7 min read
Microsoft Fabric Updates: Unified Analytics Platform
Introduction
Microsoft Fabric continues to evolve as a comprehensive analytics platform that unifies data engineering, data science, real-time analytics, and business intelligence.
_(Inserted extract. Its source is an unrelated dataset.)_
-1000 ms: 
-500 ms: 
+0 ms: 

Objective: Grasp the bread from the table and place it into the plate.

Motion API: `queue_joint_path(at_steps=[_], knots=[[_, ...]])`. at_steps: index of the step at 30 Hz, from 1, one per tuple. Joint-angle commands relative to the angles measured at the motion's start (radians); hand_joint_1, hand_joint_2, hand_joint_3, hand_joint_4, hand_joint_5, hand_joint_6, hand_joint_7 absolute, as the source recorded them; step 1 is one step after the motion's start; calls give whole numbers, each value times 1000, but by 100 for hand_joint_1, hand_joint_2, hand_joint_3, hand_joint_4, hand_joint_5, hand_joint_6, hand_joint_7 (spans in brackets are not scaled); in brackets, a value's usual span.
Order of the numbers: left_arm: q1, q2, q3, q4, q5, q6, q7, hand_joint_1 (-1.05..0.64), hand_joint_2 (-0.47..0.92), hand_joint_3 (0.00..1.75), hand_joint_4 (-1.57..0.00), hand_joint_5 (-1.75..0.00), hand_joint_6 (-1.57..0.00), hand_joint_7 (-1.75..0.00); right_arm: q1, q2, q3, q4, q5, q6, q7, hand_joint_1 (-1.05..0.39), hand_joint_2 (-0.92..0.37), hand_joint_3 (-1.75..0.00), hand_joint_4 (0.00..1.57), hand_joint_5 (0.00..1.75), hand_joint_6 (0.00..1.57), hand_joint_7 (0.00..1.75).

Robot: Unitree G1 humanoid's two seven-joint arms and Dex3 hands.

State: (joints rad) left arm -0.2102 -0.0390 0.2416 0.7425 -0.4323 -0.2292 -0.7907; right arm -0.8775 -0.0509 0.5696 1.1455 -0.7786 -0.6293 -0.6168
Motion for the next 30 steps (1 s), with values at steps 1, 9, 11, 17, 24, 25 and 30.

This post covers the latest updates and demonstrates key capabilities.
Fabric Architecture Overview
Core Components
from dataclasses import dataclass
from enum import Enum
from typing import List, Dict, Optional
class FabricWorkloadType(Enum):
DATA_ENGINEERING = "data_engineering"
DATA_FACTORY = "data_factory"
DATA_SCIENCE = "data_science"
DATA_WAREHOUSE = "data_warehouse"
REAL_TIME_ANALYTICS = "real_time_analytics"
POWER_BI = "power_bi"
@dataclass
class FabricCapacity:
name: str
sku: str # F2, F4, F8, F16, etc.
region: str
compute_units: int
@dataclass
class FabricWorkspace:
name: str
capacity: FabricCapacity
workloads: List[FabricWorkloadType]
lakehouse_enabled: bool = True
@dataclass
class FabricLakehouse:
name: str
workspace: str
tables: List[str]
files_path: str
shortcuts: List[Dict]
class FabricArchitect:
"""Design Fabric solutions"""
def __init__(self):
self.workspaces: Dict[str, FabricWorkspace] = {}
self.lakehouses: Dict[str, FabricLakehouse] = {}
def design_workspace(
self,
name: str,
sku: str,
workloads: List[FabricWorkloadType],
region: str = "eastus"
) -> FabricWorkspace:
"""Design a Fabric workspace"""
capacity = FabricCapacity(
name=f"{name}-capacity",
sku=sku,
region=region,
compute_units=self._sku_to_compute_units(sku)
)
workspace = FabricWorkspace(
name=name,
capacity=capacity,
workloads=workloads
)
self.workspaces[name] = workspace
return workspace
def _sku_to_compute_units(self, sku: str) -> int:
"""Convert SKU to compute units"""
mapping = {
"F2": 2, "F4": 4, "F8": 8, "F16": 16,
"F32": 32, "F64": 64, "F128": 128
}
return mapping.get(sku, 2)
def estimate_capacity_needs(
self,
daily_data_volume_gb: float,
concurrent_users: int,
workloads: List[FabricWorkloadType]
) -> Dict:
"""Estimate capacity requirements"""
base_units = 2
# Data volume factor
if daily_data_volume_gb > 100:
base_units += 8
elif daily_data_volume_gb > 10:
base_units += 4
elif daily_data_volume_gb > 1:
base_units += 2
# Concurrent users factor
base_units += concurrent_users // 10
# Workload factor
heavy_workloads = [
FabricWorkloadType.DATA_SCIENCE,
FabricWorkloadType.REAL_TIME_ANALYTICS
]
if any(w in heavy_workloads for w in workloads):
base_units *= 2
# Find appropriate SKU
sku_mapping = [(2, "F2"), (4, "F4"), (8, "F8"), (16, "F16"),
(32, "F32"), (64, "F64"), (128, "F128")]
recommended_sku = "F128"
for units, sku in sku_mapping:
if base_units <= units:
recommended_sku = sku
break
return {
"estimated_compute_units": base_units,
"recommended_sku": recommended_sku,
"factors": {
"data_volume": daily_data_volume_gb,
"concurrent_users": concurrent_users,
"workloads": [w.value for w in workloads]
}
}
# Usage
architect = FabricArchitect()
# Estimate capacity
estimate = architect.estimate_capacity_needs(
daily_data_volume_gb=50,
concurrent_users=25,
workloads=[
FabricWorkloadType.DATA_ENGINEERING,
FabricWorkloadType.DATA_WAREHOUSE,
FabricWorkloadType.POWER_BI
]
)
print(f"Recommended SKU: {estimate['recommended_sku']}")
Lakehouse Operations
from pyspark.sql import SparkSession
from delta import DeltaTable
class FabricLakehouseOperations:
"""Operations for Fabric Lakehouse"""
def __init__(self, lakehouse_name: str):
self.lakehouse_name = lakehouse_name
# In Fabric, Spark session is pre-configured
self.spark = SparkSession.builder.getOrCreate()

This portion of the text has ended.